Hi, I have a question regarding optimization strategies: is the difference between scalar and auto_vectorization due to llc being enabled with O0 and O3, or due to their different lowering passes?

If the intention is to compare the effect of llc with O0 and O3, you could name them explictly(e.g. scalar-llc-O0 and scalar-llc). If it is about comparing lowering passes, it seems to me that the passes for auto-vectorization do not include vectorization, since it uses -convert-linalg-to-loops, which converts loops directly into a scalar version.

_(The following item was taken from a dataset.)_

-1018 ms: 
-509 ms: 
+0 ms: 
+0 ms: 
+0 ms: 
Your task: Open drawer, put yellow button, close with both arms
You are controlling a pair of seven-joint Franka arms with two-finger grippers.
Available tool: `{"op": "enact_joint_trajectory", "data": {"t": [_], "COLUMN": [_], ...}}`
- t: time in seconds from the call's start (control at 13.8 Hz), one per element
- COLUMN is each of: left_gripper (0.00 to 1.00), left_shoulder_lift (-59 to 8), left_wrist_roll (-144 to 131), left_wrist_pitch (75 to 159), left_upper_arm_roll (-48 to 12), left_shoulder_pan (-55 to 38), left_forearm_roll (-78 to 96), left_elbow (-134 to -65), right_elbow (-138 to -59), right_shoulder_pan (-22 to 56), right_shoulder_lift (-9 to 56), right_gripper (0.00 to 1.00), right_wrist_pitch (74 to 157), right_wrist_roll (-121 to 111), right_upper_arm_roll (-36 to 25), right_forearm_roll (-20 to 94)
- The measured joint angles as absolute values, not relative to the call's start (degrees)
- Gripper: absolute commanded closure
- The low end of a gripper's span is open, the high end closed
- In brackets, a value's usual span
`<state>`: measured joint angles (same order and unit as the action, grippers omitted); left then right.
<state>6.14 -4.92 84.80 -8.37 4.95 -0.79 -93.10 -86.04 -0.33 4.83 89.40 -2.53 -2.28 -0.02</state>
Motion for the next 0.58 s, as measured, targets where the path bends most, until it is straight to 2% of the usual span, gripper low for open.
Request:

To generate a auto-vectorization version, you can try integrating the existing buddy-mlir pass batchmatmul-optimize. Maybe you can try this lowering path:

      --linalg-bufferize
      --batchmatmul-optimize
      --convert-linalg-to-loops
      --func-bufferize
      --arith-bufferize
      --tensor-bufferize
      --finalizing-bufferize
      --lower-affine
      --convert-scf-to-cf
      --expand-strided-metadata
      --convert-vector-to-llvm
      --memref-expand
      --arith-expand
      --convert-arith-to-llvm
      --finalize-memref-to-llvm
      --convert-math-to-llvm
      --llvm-request-c-wrappers
      --convert-func-to-llvm
      --reconcile-unrealized-casts

The other code parts look good to me, thanks!